Open annezazu opened 3 years ago

annezazu commented 3 years ago

What problem does this address?

As part of the fifth call for testing for the FSE Outreach Program, the following feedback was shared highlighting how confusing it is to have mentions of pages showing when working with posts:

Should Max page to show read plural Max pages to show? Items per Page doesn’t make a tonne of sense in a context where you might be adding multiple query blocks to a given “page”. We should consider calling this “Items to show” or similar.

This confusion led to not understanding how to use the setting itself as it's unclear what this setting actually controls particularly when using the Query Block to display posts:

I couldn’t work out how to make Max page to show work at all. I assume there’s a way to get pagination to show up? It wasn’t clear.

What is your proposed solution?

A few proposed solutions:

I'm also a bit confused as to whether this setting somehow impacts the Pagination Block and if we should note that one needs to be added.

Pending issues

annezazu commented 3 years ago

More feedback on this setting as well from the tenth call for testing for the FSE Outreach program:

When selecting ‘Display settings’ one can set the number of items per page. But actually you pick the number of items in the column if you choose a layout with multiple columns. May be easier to understand if ‘items per page’ would be renamed to ‘items per column’ or something similar.

Seems like the safest option might be saying something like, "Items per query" or something similar.

ntsekouras commented 3 years ago

I commented in the post by I think the above feedback refers to Offset Query Loop pattern that has two Query Loop blocks inside a Columns block.

annezazu commented 3 years ago

That's correct!

sereedmedia commented 2 years ago

Per @annezazu's request to post my feedback here:

I feel that language like “Inherit query from template” is part of the problem for consumer adoption and provides some of the confusion over who FSE is being built for. The average WordPress developer knows what a "query" is or what "inherit" means. The average WordPress user does not (in my experience, which is, admittedly, primarily American). They may of course know the word in other contexts, but IMO the friction of having to reason that out is the difference between developer-focused language and consumer-focused language.

I don't have a specific suggestion for that phrase, but this is something I see throughout FSE. A lot of the language could be simplified or revised/standardized (e.g. calling the block inserter the "Block Panel" or "Block Inserter").

Ideally the language throughout the Site editor could simplified with more context (for the original example, it could be something like "Use the same content request this template is using".)

A further example: Currently there are tool tips, but the tool tip is the official language.

It could be that the tool tip was more focused on the user action rather than the technical action (e.g. "Add a block" or "Open Block Panel" vs. "Toggle block inserter").

TL;DR Developers can effortlessly understand simpler language, but beginning/non-dev users cannot effortlessly use the more formal, code-based language. If the goal of FSE is to be useable for non-dev users, then the language needs to reflect that.

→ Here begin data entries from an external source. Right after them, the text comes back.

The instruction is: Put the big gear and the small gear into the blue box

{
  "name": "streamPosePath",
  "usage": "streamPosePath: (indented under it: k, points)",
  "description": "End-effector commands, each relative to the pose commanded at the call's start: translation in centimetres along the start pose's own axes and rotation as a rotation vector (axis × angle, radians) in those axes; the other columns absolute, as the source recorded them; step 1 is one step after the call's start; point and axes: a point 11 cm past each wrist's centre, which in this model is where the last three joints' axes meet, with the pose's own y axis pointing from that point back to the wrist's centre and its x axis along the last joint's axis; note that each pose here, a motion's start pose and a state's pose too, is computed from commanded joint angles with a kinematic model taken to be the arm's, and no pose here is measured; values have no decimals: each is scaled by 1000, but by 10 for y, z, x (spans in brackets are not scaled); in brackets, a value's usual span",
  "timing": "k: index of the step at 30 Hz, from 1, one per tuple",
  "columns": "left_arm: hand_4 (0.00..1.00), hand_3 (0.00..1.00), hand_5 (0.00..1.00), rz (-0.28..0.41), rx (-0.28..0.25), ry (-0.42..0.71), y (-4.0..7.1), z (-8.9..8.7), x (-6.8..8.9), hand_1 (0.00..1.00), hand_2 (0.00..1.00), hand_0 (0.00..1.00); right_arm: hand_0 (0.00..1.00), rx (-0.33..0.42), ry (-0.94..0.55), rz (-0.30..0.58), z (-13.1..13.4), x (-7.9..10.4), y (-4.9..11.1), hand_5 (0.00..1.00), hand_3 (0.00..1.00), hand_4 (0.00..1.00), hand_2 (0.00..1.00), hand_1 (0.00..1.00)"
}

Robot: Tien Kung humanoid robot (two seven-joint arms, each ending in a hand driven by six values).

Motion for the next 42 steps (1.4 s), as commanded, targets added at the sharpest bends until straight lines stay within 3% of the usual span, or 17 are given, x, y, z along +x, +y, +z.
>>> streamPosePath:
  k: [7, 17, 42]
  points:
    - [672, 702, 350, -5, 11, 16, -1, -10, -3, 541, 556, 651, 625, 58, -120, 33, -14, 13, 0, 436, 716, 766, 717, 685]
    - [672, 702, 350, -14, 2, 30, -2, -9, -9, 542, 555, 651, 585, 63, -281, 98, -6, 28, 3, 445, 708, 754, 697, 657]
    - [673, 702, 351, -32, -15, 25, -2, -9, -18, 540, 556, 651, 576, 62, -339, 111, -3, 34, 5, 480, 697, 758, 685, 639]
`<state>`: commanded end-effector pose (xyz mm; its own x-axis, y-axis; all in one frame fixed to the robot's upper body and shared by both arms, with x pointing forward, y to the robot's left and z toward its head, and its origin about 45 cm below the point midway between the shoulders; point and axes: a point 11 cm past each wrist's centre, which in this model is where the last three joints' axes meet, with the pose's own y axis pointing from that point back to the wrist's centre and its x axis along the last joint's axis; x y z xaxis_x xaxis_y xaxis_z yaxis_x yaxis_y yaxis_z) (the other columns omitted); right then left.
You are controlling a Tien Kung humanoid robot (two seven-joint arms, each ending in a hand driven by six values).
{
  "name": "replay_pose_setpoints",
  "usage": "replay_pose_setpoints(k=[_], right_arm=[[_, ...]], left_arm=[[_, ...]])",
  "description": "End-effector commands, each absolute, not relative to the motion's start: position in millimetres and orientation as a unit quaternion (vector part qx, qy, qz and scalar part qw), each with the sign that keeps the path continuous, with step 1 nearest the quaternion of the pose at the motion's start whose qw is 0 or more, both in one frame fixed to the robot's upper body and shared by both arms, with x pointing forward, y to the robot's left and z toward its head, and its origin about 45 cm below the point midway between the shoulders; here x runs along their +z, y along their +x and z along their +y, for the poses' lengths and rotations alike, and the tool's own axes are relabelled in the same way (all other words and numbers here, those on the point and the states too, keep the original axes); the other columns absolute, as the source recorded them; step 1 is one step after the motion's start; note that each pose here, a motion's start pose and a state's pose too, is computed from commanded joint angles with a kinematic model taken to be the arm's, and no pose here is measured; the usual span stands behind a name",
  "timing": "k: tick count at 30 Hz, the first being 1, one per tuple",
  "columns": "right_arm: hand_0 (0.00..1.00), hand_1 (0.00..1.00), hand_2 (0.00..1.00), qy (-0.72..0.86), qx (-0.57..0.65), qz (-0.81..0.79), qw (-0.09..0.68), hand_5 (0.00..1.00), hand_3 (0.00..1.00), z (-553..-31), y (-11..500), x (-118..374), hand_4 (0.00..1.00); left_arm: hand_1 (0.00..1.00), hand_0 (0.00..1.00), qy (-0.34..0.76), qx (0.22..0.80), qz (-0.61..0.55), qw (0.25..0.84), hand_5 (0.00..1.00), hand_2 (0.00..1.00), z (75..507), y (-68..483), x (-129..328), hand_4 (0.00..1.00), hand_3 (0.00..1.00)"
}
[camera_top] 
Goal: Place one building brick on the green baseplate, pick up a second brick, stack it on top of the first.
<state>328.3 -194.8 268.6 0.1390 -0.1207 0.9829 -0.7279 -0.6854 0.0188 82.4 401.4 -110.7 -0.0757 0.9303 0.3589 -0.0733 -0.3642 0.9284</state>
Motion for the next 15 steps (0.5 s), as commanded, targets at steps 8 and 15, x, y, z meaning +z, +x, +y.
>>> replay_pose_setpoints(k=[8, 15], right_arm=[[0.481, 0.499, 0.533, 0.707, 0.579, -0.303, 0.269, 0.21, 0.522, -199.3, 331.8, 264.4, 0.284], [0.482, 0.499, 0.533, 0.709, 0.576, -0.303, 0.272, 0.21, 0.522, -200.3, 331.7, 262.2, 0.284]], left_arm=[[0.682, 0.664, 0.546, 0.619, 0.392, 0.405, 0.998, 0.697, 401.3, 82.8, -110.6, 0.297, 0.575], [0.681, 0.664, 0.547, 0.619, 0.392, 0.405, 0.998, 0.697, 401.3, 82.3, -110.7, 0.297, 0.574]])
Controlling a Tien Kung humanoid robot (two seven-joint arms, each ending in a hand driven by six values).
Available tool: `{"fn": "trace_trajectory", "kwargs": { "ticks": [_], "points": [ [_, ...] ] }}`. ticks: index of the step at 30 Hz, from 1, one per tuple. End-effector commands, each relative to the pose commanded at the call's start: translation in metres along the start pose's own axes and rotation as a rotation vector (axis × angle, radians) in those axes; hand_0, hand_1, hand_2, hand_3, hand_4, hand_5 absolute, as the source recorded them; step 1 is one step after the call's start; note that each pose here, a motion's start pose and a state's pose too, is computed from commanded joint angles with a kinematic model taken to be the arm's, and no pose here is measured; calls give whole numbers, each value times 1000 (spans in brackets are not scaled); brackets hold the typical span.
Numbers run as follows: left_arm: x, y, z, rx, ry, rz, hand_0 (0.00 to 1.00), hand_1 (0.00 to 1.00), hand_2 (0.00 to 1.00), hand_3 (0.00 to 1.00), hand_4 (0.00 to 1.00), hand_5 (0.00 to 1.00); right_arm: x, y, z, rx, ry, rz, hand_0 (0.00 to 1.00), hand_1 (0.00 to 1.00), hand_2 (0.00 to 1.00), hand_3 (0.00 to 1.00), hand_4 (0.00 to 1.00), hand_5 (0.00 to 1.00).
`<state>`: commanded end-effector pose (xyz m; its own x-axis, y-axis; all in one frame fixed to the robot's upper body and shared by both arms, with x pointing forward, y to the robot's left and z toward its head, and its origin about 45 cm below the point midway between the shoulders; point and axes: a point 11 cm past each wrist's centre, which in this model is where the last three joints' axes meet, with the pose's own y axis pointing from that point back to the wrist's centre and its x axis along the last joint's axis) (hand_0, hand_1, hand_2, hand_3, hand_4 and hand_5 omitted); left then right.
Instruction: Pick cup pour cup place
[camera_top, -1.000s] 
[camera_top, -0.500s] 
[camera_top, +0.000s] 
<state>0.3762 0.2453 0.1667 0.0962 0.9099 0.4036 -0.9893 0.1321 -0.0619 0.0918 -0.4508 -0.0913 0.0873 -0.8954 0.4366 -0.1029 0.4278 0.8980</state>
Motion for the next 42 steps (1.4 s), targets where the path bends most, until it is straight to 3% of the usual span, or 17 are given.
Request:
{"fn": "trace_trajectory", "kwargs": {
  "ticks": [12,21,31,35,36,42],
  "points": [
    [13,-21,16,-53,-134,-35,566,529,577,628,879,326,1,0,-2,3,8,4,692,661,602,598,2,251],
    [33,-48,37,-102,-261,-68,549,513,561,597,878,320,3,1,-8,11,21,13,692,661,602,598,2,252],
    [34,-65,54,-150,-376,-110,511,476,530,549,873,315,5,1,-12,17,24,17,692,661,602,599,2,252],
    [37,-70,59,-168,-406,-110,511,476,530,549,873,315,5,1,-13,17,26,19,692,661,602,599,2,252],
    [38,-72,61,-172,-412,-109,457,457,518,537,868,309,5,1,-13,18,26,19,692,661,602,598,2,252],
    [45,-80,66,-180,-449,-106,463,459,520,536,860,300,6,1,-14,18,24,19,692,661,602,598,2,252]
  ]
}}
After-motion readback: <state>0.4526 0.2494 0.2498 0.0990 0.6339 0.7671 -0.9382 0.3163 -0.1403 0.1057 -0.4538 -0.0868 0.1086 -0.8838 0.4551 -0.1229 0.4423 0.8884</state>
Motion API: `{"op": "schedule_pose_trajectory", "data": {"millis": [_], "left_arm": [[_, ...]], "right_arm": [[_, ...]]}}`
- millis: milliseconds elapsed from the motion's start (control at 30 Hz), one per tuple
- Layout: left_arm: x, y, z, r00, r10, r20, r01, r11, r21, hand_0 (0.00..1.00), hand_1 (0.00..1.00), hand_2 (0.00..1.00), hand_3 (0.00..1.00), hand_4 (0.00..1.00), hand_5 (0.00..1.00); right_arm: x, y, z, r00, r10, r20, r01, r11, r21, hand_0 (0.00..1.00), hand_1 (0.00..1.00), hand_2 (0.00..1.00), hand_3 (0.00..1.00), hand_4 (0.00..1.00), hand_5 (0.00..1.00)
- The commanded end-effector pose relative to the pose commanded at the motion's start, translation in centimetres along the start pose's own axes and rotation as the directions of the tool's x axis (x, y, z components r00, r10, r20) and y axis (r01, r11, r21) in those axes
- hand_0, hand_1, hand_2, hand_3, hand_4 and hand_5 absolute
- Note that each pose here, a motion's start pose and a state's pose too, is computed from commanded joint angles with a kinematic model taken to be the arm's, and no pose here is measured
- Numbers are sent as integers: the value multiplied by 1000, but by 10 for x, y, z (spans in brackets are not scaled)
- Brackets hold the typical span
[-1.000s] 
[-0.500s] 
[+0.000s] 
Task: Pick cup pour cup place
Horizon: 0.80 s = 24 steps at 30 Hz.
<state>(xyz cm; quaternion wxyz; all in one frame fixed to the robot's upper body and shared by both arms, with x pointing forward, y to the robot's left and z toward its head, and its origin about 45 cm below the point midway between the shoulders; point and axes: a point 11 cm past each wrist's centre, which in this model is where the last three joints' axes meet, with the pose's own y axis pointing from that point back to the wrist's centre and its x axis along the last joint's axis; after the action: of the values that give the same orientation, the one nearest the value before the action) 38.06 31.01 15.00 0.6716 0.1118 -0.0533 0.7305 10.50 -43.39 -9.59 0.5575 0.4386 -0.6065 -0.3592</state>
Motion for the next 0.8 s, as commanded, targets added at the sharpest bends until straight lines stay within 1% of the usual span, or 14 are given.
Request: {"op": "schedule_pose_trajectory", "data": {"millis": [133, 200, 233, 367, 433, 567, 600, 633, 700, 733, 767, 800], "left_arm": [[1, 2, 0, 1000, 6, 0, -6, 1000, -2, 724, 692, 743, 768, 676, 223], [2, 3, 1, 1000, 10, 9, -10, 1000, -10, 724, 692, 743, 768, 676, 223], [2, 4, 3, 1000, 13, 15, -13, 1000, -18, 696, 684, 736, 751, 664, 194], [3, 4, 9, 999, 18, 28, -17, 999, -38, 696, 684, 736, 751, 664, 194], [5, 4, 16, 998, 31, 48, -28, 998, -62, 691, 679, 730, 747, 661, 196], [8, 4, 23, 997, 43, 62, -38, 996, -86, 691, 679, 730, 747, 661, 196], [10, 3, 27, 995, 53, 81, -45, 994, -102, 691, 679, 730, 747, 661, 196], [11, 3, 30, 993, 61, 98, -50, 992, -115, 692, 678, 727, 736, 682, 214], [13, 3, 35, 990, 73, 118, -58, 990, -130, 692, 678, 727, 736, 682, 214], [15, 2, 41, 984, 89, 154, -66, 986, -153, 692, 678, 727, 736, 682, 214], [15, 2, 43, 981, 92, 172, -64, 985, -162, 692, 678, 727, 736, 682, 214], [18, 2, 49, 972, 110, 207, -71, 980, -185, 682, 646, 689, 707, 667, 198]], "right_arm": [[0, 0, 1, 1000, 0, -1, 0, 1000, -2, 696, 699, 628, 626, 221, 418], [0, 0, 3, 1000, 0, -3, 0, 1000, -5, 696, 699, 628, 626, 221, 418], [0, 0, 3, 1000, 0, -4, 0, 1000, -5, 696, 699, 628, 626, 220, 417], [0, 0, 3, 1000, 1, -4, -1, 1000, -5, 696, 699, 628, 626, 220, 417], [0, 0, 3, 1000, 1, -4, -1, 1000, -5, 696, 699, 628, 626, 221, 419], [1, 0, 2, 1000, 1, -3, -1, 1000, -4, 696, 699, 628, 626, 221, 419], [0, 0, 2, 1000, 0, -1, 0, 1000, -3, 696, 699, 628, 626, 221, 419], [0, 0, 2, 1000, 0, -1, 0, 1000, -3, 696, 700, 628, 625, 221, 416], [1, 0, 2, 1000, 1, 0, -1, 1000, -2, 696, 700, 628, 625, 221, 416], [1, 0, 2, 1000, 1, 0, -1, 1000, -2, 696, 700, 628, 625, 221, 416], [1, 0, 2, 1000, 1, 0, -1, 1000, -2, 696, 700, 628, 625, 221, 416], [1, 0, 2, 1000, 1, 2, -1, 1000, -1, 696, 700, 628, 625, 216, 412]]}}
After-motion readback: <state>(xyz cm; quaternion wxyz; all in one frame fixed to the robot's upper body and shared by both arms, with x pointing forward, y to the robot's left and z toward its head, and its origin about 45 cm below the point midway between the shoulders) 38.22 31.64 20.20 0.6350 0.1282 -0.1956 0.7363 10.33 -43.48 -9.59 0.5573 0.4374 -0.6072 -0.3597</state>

annezazu commented 2 years ago

Agreed on the complexity of the query loop block. The intent has been for it to be a more advanced user/developer tool but, until Query block, Latest Posts block and Post Lists block are consolidated to provide better alternatives for end users, we're still going to run into this exact confusion: https://github.com/WordPress/gutenberg/issues/32332 I'm going to see if we can get this emphasized more in the latest query loop block tracking issue: https://github.com/WordPress/gutenberg/issues/41405#issuecomment-1191007597

noisysocks commented 2 years ago

Would love design input on a solution here.

annezazu commented 2 years ago

@WordPress/gutenberg-design for good measure :)

jameskoster commented 2 years ago

I still think the long term solution here is to make Query Loop a template-only block (that always inherits), and that we should provide contextual variations for registered post types. This simplifies everything by not forcing the Query Loop UI to entertain both use cases.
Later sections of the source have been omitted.